----- Input for this task

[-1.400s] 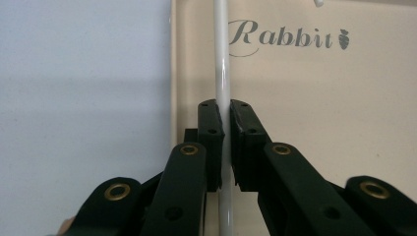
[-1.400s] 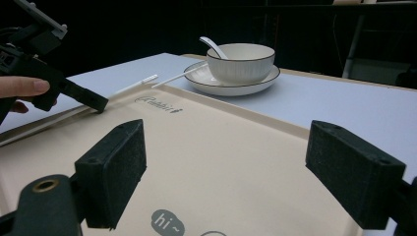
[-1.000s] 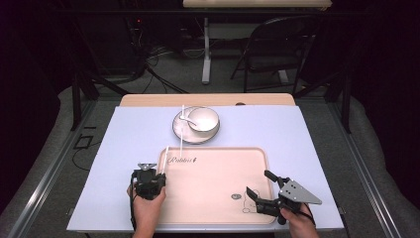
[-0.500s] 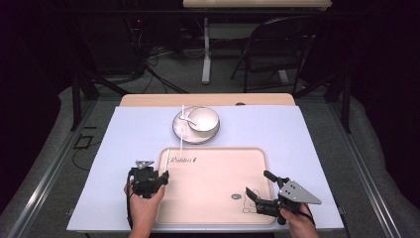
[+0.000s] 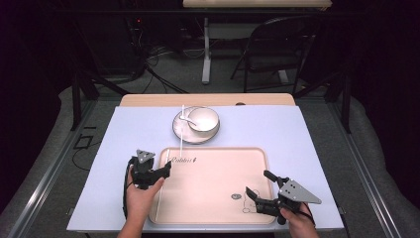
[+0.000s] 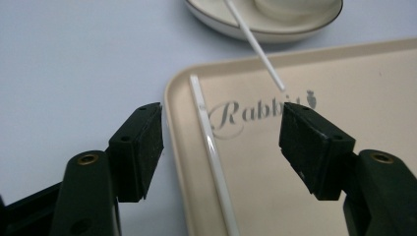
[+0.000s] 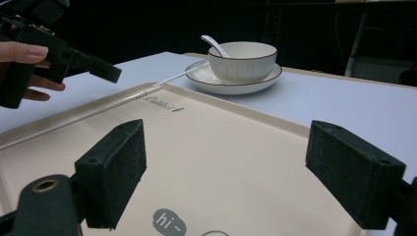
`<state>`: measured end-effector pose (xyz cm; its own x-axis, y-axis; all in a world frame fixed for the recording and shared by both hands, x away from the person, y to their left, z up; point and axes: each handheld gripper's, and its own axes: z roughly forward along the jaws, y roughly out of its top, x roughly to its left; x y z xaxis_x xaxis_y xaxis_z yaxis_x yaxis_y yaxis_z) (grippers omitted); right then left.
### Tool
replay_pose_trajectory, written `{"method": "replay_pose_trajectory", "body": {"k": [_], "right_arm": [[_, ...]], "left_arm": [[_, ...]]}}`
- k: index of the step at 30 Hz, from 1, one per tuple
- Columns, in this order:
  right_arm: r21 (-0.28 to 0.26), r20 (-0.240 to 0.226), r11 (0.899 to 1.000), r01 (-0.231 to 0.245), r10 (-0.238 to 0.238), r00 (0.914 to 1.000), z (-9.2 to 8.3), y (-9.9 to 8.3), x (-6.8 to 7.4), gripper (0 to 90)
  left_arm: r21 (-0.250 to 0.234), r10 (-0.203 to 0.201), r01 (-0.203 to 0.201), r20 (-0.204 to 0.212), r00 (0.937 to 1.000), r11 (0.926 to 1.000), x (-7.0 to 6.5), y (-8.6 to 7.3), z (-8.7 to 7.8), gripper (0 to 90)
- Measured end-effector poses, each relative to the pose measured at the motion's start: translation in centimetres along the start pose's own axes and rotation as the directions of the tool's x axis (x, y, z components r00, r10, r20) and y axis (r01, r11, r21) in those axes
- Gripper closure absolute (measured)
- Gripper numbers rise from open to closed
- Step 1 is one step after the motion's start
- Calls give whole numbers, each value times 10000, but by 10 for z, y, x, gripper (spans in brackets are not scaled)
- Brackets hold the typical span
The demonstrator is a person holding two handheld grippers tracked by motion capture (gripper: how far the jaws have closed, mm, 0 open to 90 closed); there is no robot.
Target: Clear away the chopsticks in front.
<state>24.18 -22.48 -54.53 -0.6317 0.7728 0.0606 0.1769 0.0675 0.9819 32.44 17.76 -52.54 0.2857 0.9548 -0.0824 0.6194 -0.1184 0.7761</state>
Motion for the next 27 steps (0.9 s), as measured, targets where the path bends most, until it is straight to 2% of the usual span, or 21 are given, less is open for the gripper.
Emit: {"method": "replay_pose_trajectory", "body": {"k": [2, 5, 7, 11, 17, 19, 23, 25, 27], "right_arm": [[-17, -8, 10000, 5, -5, 10000, 0, 0, 0, 147], [-22, -12, 10000, 8, -8, 10000, 0, 0, 0, 147], [-9, -6, 10000, 0, 0, 10000, 0, 0, 0, 147], [13, -12, 10000, 16, -16, 10000, 0, 0, 0, 147], [33, -12, 10000, 12, -12, 10000, 0, 0, -1, 147], [37, -9, 10000, 12, -12, 10000, 0, 0, -1, 147], [42, -16, 10000, 12, -12, 10000, 0, 0, -1, 148], [52, -20, 10000, -14, 14, 10000, 0, 0, 0, 147], [55, -30, 10000, -4, 5, 10000, 0, 0, -1, 147]], "left_arm": [[473, -160, 164, -87, 9998, 9987, 1, 5, 1, 329], [603, -144, 151, -125, 9998, 9981, 3, 8, 3, 328], [996, -129, 149, -206, 9997, 9949, 5, 14, 7, 322], [1302, -483, 489, -76, 9988, 9903, 13, 20, 14, 306], [1349, -673, 670, -21, 9977, 9886, 21, 31, 21, 284], [1134, -820, 827, -104, 9966, 9901, 23, 38, 23, 279], [838, -597, 603, -99, 9982, 9947, 22, 48, 25, 230], [851, -554, 556, -54, 9985, 9948, 21, 51, 26, 167], [984, -316, 303, 117, 9994, 9947, 14, 59, 29, 165]]}}
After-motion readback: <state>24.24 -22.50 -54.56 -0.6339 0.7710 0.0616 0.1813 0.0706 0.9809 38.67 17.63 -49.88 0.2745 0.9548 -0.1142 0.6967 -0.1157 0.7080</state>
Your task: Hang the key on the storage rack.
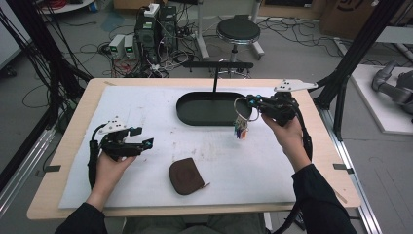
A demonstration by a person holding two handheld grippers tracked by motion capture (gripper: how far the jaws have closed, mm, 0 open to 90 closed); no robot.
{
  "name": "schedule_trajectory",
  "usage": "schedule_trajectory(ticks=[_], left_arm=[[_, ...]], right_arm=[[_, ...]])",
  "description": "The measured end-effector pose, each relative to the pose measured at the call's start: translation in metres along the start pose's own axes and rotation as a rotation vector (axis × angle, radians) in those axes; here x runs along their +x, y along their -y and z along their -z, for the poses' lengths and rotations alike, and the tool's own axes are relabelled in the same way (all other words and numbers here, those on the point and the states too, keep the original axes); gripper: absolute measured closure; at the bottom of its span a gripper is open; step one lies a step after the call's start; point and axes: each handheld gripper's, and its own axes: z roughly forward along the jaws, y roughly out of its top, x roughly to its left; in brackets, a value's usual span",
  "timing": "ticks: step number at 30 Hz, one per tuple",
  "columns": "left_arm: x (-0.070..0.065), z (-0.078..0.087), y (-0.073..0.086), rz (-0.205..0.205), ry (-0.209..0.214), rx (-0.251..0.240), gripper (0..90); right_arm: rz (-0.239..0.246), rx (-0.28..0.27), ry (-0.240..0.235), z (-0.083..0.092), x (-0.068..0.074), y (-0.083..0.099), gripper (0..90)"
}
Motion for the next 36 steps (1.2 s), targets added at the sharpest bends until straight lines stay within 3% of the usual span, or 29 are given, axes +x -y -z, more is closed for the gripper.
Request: schedule_trajectory(ticks=[21,36], left_arm=[[0.000,0.000,0.000,-0.002,0.002,0.004,29.7],[0.001,0.000,0.001,-0.002,0.001,0.008,29.7]], right_arm=[[0.006,-0.042,0.030,0.002,-0.015,-0.027,87.8],[0.005,-0.063,0.055,-0.008,-0.031,-0.040,87.9]])
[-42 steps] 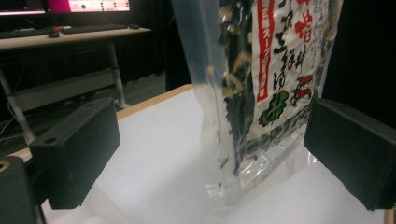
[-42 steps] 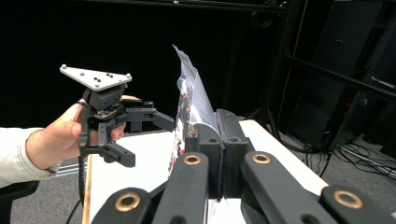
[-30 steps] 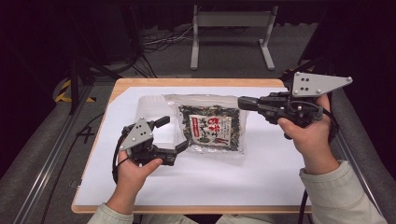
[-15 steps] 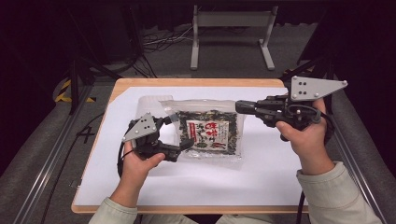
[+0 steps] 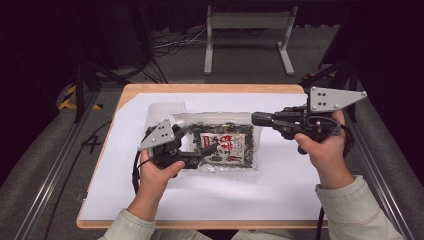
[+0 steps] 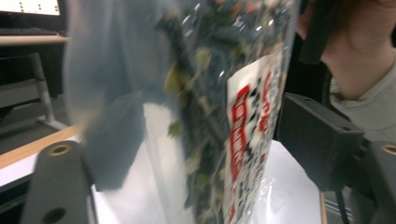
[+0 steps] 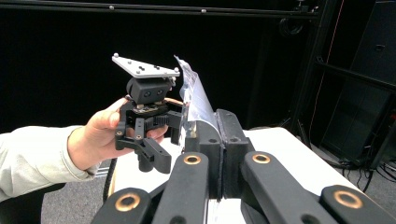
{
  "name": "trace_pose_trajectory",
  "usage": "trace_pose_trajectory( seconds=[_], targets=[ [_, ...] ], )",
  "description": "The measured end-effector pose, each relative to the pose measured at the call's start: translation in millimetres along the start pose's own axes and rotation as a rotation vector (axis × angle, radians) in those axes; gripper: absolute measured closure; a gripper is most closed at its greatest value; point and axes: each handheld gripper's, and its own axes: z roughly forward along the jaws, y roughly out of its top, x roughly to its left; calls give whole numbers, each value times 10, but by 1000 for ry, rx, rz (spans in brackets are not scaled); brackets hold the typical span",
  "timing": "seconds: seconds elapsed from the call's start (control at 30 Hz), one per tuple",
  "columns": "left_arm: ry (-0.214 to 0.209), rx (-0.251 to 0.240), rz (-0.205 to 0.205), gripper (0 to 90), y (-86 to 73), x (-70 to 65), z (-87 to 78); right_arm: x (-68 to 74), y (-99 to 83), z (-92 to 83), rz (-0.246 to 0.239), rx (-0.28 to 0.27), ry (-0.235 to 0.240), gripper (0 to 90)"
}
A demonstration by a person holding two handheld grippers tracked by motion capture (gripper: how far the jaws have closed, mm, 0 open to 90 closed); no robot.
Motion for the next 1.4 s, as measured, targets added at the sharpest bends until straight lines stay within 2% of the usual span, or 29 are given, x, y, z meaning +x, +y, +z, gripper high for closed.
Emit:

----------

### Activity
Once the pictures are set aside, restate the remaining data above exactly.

### Expected answer
[-1.400s] 
[-1.400s] 
[-1.000s] 
[-0.500s] 
[+0.000s] 
[+0.000s] 
[+0.000s] 
`<state>`: measured end-effector pose (xyz cm; its own x-axis, y-axis; all in a world frame fixed for the recording and shared by both hands, x away from the person, y to their left, z up; point and axes: each handheld gripper's, and its own axes: z roughly forward along the jaws, y roughly out of its top, x roughly to its left; x y z xaxis_x xaxis_y xaxis_z yaxis_x yaxis_y yaxis_z) (grippers omitted); right then left.
### Tool
replay_pose_trajectory, written `{"method": "replay_pose_trajectory", "body": {"k": [_], "right_arm": [[_, ...]], "left_arm": [[_, ...]]}}`
- k: index of the step at 30 Hz, from 1, one per tuple
- Columns, in this order:
  right_arm: r21 (-0.28 to 0.26), r20 (-0.240 to 0.226), r11 (0.899 to 1.000), r01 (-0.231 to 0.245), r10 (-0.238 to 0.238), r00 (0.914 to 1.000), z (-9.2 to 8.3), y (-9.9 to 8.3), x (-6.8 to 7.4), gripper (0 to 90)
  left_arm: r21 (-0.250 to 0.234), r10 (-0.203 to 0.201), r01 (-0.203 to 0.201), r20 (-0.204 to 0.212), r00 (0.937 to 1.000), r11 (0.926 to 1.000), x (-7.0 to 6.5), y (-8.6 to 7.3), z (-8.7 to 7.8), gripper (0 to 90)
- Measured end-effector poses, each relative to the pose measured at the motion's start: translation in centimetres along the start pose's own axes and rotation as the directions of the tool's x axis (x, y, z components r00, r10, r20) and y axis (r01, r11, r21) in those axes
- Gripper closure absolute (measured)
- Gripper numbers rise from open to closed
- Step 1 is one step after the motion's start
- Calls give whole numbers, each value times 10000, but by 10 for z, y, x, gripper (spans in brackets are not scaled)
- Brackets hold the typical span
The demonstrator is a person holding two handheld grippers tracked by motion capture (gripper: how far the jaws have closed, mm, 0 open to 90 closed); there is no robot.
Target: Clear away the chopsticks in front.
<state>24.18 -22.48 -54.53 -0.6317 0.7728 0.0606 0.1769 0.0675 0.9819 32.44 17.76 -52.54 0.2857 0.9548 -0.0824 0.6194 -0.1184 0.7761</state>
Motion for the next 27 steps (0.9 s), as measured, targets where the path bends most, until it is straight to 2% of the usual span, or 21 are given, less is open for the gripper.
Emit: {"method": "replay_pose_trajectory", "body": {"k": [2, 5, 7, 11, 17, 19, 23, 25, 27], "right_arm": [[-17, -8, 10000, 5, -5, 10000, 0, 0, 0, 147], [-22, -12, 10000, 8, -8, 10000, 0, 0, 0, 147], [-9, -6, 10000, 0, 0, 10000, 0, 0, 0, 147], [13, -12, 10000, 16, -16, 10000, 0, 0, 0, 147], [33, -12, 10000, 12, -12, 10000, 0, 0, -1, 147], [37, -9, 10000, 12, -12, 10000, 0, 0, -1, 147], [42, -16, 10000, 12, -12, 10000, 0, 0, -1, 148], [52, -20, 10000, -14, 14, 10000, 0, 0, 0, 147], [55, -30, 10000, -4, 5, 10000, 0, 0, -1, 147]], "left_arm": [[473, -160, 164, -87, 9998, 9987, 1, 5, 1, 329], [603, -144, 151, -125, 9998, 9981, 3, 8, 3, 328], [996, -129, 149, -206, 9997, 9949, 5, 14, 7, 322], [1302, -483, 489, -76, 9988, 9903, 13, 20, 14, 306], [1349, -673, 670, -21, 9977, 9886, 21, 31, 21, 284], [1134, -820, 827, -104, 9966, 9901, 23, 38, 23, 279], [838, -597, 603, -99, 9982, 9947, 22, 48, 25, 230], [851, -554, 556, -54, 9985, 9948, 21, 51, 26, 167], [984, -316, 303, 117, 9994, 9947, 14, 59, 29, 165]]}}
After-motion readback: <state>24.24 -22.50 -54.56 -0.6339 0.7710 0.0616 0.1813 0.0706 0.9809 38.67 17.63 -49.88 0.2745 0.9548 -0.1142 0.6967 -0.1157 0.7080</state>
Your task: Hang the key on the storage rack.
A demonstration by a person holding two handheld grippers tracked by motion capture (gripper: how far the jaws have closed, mm, 0 open to 90 closed); no robot.
{
  "name": "schedule_trajectory",
  "usage": "schedule_trajectory(ticks=[_], left_arm=[[_, ...]], right_arm=[[_, ...]])",
  "description": "The measured end-effector pose, each relative to the pose measured at the call's start: translation in metres along the start pose's own axes and rotation as a rotation vector (axis × angle, radians) in those axes; here x runs along their +x, y along their -y and z along their -z, for the poses' lengths and rotations alike, and the tool's own axes are relabelled in the same way (all other words and numbers here, those on the point and the states too, keep the original axes); gripper: absolute measured closure; at the bottom of its span a gripper is open; step one lies a step after the call's start; point and axes: each handheld gripper's, and its own axes: z roughly forward along the jaws, y roughly out of its top, x roughly to its left; in brackets, a value's usual span",
  "timing": "ticks: step number at 30 Hz, one per tuple",
  "columns": "left_arm: x (-0.070..0.065), z (-0.078..0.087), y (-0.073..0.086), rz (-0.205..0.205), ry (-0.209..0.214), rx (-0.251..0.240), gripper (0..90); right_arm: rz (-0.239..0.246), rx (-0.28..0.27), ry (-0.240..0.235), z (-0.083..0.092), x (-0.068..0.074), y (-0.083..0.099), gripper (0..90)"
}
Motion for the next 36 steps (1.2 s), targets added at the sharpest bends until straight lines stay within 3% of the usual span, or 29 are given, axes +x -y -z, more is closed for the gripper.
Request: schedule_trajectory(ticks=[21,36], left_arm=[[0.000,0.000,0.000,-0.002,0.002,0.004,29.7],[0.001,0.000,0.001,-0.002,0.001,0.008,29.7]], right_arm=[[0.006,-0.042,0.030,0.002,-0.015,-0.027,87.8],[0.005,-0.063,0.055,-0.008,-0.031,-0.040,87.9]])
[-42 steps] 
[-42 steps] 
[-30 steps] 
[-15 steps] 
[+0 steps] 
[+0 steps] 
[+0 steps] 
{
  "name": "trace_pose_trajectory",
  "usage": "trace_pose_trajectory( seconds=[_], targets=[ [_, ...] ], )",
  "description": "The measured end-effector pose, each relative to the pose measured at the call's start: translation in millimetres along the start pose's own axes and rotation as a rotation vector (axis × angle, radians) in those axes; gripper: absolute measured closure; a gripper is most closed at its greatest value; point and axes: each handheld gripper's, and its own axes: z roughly forward along the jaws, y roughly out of its top, x roughly to its left; calls give whole numbers, each value times 10, but by 1000 for ry, rx, rz (spans in brackets are not scaled); brackets hold the typical span",
  "timing": "seconds: seconds elapsed from the call's start (control at 30 Hz), one per tuple",
  "columns": "left_arm: ry (-0.214 to 0.209), rx (-0.251 to 0.240), rz (-0.205 to 0.205), gripper (0 to 90), y (-86 to 73), x (-70 to 65), z (-87 to 78); right_arm: x (-68 to 74), y (-99 to 83), z (-92 to 83), rz (-0.246 to 0.239), rx (-0.28 to 0.27), ry (-0.235 to 0.240), gripper (0 to 90)"
}
A demonstration by a person holding two handheld grippers tracked by motion capture (gripper: how far the jaws have closed, mm, 0 open to 90 closed); no robot.
Motion for the next 1.4 s, as measured, targets added at the sharpest bends until straight lines stay within 2% of the usual span, or 29 are given, x, y, z meaning +x, +y, +z, gripper high for closed.
Emit:

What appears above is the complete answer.